ASICs for Hard Computing Problems

As Moore's Law reaches its limits, further transistor miniaturization faces significant challenges, restricting improvements in computational speed and energy efficiency. Classical accelerators like GPUs and TPUs, optimized for deterministic algorithms, struggle with probabilistic tasks such as Monte Carlo and Markov Chain Monte Carlo (MCMC) algorithms—essential for AI, combinatorial optimization, and probabilistic sampling. These algorithms are inefficient on current hardware due to their serial nature and high-power consumption during random number generation. Quantum computing offers potential solutions but faces scalability barriers like cryogenic requirements and high error rates, making it difficult to realize for many applications today. To address these challenges, probabilistic computers built from probabilistic bits are emerging. p-bits are classical bits that fluctuate probabilistically between 0 and 1 at room temperature. Current p-bit implementations include analog systems (e.g., stochastic MTJs, oscillators), digital annealers, and FPGA-based demonstrations. However, each of these approaches has its own set of limitations. Analog systems, while promising, often face speed and scalability constraints, whereas FPGA implementations suffer from redundant logic that hampers energy efficiency and speed. We build domain-specific probabilistic computing hardware accelerators to address the scaling challenges of today’s probabilistic computing hardware solving some of the hardest problems that quantum computers are poised to solve.

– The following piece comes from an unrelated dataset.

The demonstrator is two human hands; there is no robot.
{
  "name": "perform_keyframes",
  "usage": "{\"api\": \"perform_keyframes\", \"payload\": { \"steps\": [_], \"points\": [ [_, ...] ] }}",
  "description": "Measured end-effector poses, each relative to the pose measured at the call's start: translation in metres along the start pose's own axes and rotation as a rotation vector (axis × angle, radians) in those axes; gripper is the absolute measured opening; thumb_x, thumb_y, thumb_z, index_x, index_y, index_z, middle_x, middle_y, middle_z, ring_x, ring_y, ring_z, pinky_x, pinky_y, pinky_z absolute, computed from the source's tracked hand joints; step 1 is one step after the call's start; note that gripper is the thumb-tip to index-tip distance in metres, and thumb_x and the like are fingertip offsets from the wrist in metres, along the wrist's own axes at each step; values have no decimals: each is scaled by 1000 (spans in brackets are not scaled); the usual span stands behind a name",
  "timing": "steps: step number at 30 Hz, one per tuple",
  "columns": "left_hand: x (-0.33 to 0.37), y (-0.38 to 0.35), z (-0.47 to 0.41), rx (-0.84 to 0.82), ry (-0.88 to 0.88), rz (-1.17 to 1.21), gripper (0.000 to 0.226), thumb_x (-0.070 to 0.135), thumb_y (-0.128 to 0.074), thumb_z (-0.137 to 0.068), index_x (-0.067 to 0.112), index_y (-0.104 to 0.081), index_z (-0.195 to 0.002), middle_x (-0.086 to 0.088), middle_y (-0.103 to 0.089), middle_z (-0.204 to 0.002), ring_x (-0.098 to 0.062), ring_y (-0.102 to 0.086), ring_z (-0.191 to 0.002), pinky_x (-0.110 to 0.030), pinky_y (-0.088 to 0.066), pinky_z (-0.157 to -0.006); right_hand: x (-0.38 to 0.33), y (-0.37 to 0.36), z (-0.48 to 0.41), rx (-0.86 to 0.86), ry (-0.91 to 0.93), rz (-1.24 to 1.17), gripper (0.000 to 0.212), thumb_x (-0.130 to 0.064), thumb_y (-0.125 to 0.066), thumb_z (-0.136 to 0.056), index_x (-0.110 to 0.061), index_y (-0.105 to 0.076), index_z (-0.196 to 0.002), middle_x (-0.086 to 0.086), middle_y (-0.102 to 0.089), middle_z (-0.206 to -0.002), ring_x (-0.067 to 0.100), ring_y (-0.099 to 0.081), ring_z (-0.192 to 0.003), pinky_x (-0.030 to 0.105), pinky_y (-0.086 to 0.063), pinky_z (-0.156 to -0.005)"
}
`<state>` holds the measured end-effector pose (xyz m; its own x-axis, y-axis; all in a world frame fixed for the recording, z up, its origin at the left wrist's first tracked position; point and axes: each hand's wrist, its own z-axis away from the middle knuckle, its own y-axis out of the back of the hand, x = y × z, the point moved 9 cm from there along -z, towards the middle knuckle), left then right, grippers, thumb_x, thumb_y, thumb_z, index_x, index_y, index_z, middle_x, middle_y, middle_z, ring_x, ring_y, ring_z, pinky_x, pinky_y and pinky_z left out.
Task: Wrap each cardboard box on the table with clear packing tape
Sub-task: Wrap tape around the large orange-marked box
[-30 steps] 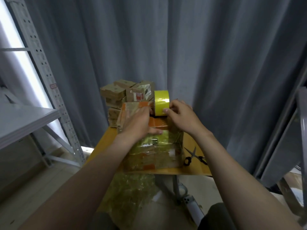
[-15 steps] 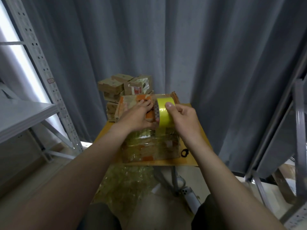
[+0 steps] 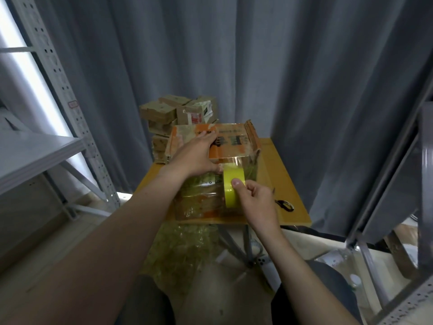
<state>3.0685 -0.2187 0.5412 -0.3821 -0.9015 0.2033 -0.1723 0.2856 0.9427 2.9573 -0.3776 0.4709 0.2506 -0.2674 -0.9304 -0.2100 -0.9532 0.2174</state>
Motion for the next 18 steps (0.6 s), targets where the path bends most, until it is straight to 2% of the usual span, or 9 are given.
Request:
{"api": "perform_keyframes", "payload": {
  "steps": [3,4,6,8,9,10,12,15,18],
  "points": [
    [1,0,2,-21,-11,-56,117,60,-81,-73,25,-15,-163,8,-14,-170,-13,-10,-157,-63,-11,-123,4,1,-1,3,-48,-12,28,-37,-69,-98,-19,-54,-82,-16,-52,-59,4,-46,-52,25,-36,-56],
    [1,-1,2,-30,-10,-78,115,61,-79,-75,25,-15,-164,9,-11,-171,-12,-8,-157,-64,-7,-123,2,5,-2,15,-59,-1,23,-38,-73,-95,-21,-57,-98,-16,-63,-75,1,-57,-64,24,-43,-63],
    [1,-1,3,-30,-10,-95,112,62,-77,-77,25,-16,-164,11,-10,-171,-10,-7,-157,-65,-4,-122,-17,21,-6,94,53,182,49,-42,-72,-94,-22,-49,-133,-8,-64,-122,4,-61,-110,25,-49,-93],
    [3,0,5,-30,-11,-85,109,62,-76,-79,25,-18,-163,12,-11,-170,-10,-8,-157,-65,-4,-122,-54,19,-10,43,268,442,68,-53,-50,-103,-18,-31,-159,0,-36,-162,16,-29,-152,35,-25,-124],
    [4,1,6,-28,-13,-79,105,61,-74,-81,25,-19,-163,12,-11,-170,-9,-8,-157,-65,-4,-122,-68,6,-14,-81,300,512,76,-60,-35,-104,-17,-19,-165,0,-17,-172,16,-10,-159,37,-12,-129],
    [5,2,8,-27,-19,-76,99,58,-71,-85,25,-19,-163,12,-12,-170,-9,-8,-157,-65,-3,-123,-73,-11,-18,-227,268,554,82,-65,-24,-102,-17,-10,-166,0,-2,-174,17,2,-160,40,-5,-130],
    [8,4,10,-29,-25,-85,84,51,-61,-95,27,-18,-163,12,-10,-171,-9,-7,-157,-63,2,-123,-71,-41,-31,-441,167,707,87,-70,-13,-101,-13,-2,-166,6,8,-173,21,8,-159,40,1,-129],
    [6,2,9,-56,-12,-154,72,51,-48,-103,31,-13,-164,13,-4,-171,-9,-2,-157,-59,6,-124,-65,-66,-67,-483,65,921,93,-73,-2,-99,-7,0,-165,13,9,-172,25,10,-160,40,6,-127],
    [2,-5,5,-41,-12,-145,92,62,-62,-90,35,-13,-163,11,-16,-170,-13,-13,-156,-56,5,-125,-61,-79,-105,-503,-19,903,95,-77,1,-96,-13,-3,-166,16,10,-172,29,15,-159,46,9,-128]
  ]
}}
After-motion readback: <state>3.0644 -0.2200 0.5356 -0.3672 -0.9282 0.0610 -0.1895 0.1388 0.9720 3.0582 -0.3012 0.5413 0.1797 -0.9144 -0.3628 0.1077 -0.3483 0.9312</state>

chimera accelerator chip layout and block diagram

Area-optimal p-computing accelerators

This is a reconfigurable ASIC-based probabilistic computing accelerator built on TSMC’s 28nm technology node, designed to efficiently solve large-scale combinatorial optimization problems. Leveraging a novel Chimera graph topology, digital p-bit architectures, and on-chip SRAM, the chip supports up to 16,384 spins with 10-bit coefficient precision in just 0.5 mm² core area, achieving 61.6 μs time-to-solution for 100 Monte Carlo iterations. The system includes 32 p-bit processing elements, reconfigurable address generation, and a power-efficient architecture at 17.09 μW per spin.

Pegasus More techincal details

Scalable p-computing accelerator

Here is a scalable and reconfigurable digital Ising machine implemented in TSMC 28nm CMOS that solves combinatorial optimization problems using probabilistic bits (p-bits) and Gibbs sampling. Our design is one of the first to implement the Pegasus graph topology with digital silicon CMOS, supporting dense connectivity and multi-chip scalability via asynchronous communication and on-chip memory-mapped weights. Each chip hosts 6,192 time-multiplexed nodes running at 200 MHz, with robust verification and physical design enabling large-scale deployment. This architecture provides a CMOS-compatible, energy-efficient platform for tackling NP-hard problems beyond the capability of traditional Ising machine topologies.